> _Your instructions_: Write only how many lines in this data include "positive".
*** Supplied records Section Begins ***
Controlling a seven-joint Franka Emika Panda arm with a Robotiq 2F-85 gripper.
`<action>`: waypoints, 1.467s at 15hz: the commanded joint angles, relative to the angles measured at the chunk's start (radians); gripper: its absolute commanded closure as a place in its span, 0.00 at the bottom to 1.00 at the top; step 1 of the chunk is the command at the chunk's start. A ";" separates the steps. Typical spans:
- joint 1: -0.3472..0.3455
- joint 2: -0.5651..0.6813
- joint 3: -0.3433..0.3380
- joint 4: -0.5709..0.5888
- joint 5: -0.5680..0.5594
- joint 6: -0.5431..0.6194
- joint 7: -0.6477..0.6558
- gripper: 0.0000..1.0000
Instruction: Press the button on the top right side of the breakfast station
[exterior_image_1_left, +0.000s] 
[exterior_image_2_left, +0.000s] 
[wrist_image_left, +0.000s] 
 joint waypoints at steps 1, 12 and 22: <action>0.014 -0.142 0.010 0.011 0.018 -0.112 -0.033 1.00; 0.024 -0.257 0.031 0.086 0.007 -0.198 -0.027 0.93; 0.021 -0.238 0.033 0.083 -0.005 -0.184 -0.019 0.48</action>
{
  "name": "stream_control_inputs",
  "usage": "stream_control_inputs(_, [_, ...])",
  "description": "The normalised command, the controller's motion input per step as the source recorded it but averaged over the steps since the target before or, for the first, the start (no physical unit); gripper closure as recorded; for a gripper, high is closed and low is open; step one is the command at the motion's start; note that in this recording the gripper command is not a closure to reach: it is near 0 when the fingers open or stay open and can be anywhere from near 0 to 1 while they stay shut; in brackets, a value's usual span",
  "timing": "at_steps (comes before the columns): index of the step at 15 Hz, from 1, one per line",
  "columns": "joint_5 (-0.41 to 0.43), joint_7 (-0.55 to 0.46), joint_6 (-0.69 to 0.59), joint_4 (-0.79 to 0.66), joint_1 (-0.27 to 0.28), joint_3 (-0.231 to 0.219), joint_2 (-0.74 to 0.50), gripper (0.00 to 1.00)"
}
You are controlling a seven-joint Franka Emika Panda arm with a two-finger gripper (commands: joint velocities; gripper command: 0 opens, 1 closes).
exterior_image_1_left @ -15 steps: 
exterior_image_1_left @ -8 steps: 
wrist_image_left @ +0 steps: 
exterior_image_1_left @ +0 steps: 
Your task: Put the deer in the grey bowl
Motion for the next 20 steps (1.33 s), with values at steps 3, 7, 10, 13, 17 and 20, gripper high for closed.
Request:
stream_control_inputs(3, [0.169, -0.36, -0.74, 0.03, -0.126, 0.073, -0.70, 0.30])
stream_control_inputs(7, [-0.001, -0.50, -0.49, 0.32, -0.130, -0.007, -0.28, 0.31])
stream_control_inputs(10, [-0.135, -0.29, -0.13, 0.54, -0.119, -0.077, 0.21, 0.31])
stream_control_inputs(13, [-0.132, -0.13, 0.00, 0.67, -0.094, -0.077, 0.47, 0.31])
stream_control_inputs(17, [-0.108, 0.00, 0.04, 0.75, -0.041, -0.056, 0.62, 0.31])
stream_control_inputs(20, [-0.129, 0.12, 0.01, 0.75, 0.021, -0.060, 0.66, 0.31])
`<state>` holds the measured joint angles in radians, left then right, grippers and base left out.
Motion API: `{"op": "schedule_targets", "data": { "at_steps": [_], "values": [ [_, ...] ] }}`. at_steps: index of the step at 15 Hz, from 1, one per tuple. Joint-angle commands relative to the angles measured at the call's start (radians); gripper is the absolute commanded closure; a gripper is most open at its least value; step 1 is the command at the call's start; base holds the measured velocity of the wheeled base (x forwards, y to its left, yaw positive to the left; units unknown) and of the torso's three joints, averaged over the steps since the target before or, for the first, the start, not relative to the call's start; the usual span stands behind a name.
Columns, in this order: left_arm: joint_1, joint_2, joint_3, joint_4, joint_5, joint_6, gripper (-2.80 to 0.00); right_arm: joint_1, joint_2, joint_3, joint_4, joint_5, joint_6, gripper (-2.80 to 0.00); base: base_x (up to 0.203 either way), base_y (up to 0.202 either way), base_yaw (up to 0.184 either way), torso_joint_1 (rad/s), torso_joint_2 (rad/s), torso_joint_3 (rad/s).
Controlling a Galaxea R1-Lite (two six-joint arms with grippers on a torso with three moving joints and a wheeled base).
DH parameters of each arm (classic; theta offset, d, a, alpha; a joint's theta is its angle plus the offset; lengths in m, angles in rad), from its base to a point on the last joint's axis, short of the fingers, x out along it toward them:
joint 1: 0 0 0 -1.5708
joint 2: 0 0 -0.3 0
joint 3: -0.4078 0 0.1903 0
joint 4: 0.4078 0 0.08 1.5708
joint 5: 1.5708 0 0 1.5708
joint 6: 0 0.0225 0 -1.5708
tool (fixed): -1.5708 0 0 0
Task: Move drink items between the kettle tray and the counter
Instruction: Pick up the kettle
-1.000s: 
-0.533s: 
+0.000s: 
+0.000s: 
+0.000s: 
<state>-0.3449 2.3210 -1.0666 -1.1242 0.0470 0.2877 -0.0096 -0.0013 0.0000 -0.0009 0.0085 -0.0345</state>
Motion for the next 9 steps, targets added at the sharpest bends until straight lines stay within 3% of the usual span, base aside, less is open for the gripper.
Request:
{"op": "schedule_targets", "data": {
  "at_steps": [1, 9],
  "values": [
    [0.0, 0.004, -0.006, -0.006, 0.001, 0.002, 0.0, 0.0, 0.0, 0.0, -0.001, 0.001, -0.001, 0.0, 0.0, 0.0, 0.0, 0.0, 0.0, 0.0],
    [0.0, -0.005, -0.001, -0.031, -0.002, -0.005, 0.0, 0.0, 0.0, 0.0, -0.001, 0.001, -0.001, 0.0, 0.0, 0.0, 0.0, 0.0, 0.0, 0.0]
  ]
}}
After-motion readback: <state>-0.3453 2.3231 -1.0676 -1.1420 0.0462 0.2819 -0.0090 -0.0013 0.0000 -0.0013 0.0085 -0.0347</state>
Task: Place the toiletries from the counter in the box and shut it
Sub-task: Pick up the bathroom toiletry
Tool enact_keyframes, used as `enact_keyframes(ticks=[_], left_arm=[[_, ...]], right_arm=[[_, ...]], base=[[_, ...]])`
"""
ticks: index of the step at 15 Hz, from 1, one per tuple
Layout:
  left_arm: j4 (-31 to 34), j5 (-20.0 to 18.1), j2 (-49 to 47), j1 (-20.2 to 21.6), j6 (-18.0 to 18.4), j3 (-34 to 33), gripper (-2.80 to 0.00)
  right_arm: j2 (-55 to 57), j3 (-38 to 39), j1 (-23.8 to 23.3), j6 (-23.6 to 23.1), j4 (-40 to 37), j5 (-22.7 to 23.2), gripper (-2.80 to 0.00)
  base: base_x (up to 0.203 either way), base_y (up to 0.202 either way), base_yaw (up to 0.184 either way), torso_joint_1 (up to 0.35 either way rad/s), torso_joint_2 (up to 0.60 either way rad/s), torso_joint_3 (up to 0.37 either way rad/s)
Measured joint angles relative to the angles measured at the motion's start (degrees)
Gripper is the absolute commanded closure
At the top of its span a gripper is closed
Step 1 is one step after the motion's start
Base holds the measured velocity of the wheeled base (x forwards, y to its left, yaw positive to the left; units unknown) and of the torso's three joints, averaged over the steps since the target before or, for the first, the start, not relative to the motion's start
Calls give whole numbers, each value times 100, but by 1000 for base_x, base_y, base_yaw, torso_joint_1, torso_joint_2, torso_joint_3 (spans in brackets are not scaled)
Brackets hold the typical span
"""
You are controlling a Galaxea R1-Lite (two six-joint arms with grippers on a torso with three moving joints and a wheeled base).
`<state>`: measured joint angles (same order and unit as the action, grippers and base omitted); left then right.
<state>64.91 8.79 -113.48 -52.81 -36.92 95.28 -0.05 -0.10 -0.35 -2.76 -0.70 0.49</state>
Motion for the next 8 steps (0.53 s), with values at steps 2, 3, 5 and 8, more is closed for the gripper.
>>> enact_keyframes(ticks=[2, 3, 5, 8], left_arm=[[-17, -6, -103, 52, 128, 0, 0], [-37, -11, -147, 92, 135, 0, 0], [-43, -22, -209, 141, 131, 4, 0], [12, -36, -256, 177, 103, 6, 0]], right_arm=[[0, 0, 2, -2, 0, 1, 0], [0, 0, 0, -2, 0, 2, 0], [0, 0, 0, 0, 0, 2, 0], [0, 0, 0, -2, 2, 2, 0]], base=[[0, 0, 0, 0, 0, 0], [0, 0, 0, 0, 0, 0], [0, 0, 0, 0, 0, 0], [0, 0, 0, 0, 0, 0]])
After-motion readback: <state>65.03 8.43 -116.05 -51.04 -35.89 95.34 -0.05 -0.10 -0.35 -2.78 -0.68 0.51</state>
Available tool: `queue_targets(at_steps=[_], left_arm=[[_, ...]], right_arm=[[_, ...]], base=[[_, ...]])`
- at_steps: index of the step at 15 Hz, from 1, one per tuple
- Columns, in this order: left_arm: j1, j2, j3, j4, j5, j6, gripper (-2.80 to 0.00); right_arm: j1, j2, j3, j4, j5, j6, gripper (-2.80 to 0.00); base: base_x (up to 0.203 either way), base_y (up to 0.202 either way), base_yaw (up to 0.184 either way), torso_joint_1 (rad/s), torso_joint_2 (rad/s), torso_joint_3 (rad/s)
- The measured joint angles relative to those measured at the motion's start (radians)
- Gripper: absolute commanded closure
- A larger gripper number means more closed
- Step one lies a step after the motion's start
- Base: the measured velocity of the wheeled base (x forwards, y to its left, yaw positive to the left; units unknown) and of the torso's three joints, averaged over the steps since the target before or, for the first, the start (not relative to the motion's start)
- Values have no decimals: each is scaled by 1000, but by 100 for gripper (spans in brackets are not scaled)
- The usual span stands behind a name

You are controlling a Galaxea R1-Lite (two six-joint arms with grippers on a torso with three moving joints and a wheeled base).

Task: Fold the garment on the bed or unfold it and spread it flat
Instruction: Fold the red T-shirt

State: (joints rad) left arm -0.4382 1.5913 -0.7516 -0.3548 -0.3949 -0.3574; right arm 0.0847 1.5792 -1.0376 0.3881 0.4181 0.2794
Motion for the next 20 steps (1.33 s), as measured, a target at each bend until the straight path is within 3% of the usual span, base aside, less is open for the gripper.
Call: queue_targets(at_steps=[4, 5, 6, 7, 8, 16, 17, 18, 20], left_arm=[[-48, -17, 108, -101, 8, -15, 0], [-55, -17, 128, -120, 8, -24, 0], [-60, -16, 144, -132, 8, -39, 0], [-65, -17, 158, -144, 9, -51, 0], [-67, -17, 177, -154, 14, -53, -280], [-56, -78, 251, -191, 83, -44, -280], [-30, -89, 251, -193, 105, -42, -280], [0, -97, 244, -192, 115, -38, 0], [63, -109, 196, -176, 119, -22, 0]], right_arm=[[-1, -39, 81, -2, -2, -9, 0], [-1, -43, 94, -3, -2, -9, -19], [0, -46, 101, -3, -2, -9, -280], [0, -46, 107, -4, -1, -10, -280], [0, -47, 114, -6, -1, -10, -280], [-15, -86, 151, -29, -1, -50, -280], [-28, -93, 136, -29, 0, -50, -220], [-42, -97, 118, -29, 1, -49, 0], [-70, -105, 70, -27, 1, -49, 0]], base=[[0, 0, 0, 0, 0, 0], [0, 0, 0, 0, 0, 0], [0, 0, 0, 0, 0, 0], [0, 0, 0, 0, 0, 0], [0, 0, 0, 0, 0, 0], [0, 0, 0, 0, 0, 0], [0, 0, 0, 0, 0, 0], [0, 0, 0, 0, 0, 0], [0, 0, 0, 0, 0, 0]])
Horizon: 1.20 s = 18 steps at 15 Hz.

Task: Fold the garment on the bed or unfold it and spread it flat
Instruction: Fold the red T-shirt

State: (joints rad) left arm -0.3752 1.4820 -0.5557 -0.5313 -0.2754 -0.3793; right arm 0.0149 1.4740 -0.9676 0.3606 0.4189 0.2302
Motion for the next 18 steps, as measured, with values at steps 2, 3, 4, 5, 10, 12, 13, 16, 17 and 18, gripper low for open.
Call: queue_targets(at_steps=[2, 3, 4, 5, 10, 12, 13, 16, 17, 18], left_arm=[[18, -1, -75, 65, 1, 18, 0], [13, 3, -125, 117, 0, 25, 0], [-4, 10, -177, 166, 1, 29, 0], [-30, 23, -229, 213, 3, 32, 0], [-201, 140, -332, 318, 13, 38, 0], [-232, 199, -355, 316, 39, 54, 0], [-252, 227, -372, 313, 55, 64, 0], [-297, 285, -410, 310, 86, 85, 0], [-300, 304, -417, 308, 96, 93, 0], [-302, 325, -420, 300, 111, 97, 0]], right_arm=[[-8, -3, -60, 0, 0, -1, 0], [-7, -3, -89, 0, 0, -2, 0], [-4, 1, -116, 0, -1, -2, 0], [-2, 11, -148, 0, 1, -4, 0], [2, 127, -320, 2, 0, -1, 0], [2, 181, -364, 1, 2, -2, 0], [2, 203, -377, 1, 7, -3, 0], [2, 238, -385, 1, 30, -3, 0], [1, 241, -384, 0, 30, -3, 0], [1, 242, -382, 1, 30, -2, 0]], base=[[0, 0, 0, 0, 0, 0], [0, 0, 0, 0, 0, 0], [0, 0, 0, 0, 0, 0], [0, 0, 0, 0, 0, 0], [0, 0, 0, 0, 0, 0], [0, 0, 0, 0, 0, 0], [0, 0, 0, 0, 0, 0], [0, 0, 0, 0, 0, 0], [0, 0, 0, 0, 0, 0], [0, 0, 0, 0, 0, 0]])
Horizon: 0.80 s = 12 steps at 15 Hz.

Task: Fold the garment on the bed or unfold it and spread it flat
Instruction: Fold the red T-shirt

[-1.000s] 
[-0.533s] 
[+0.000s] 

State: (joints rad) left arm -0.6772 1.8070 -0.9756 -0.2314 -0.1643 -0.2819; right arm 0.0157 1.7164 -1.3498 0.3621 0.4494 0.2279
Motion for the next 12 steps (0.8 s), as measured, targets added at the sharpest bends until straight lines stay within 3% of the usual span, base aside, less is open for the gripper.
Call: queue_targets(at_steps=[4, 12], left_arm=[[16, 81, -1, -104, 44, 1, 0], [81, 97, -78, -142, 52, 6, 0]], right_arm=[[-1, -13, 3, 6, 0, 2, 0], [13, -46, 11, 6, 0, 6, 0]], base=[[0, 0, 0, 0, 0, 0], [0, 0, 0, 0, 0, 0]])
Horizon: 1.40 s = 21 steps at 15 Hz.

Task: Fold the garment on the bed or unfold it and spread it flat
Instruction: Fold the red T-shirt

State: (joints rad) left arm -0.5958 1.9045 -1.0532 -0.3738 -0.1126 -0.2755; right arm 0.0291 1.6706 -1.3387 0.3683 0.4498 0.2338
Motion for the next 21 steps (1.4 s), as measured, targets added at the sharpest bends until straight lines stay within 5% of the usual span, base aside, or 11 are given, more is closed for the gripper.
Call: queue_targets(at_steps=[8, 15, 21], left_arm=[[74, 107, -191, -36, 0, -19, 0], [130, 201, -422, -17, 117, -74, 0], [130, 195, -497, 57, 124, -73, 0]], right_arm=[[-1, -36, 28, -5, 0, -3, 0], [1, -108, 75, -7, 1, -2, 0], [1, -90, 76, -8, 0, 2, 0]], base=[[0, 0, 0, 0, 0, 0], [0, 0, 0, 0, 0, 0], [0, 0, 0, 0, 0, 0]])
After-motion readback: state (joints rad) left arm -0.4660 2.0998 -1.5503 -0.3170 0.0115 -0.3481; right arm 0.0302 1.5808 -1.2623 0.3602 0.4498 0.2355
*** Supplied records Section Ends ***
> _Solution below_: 3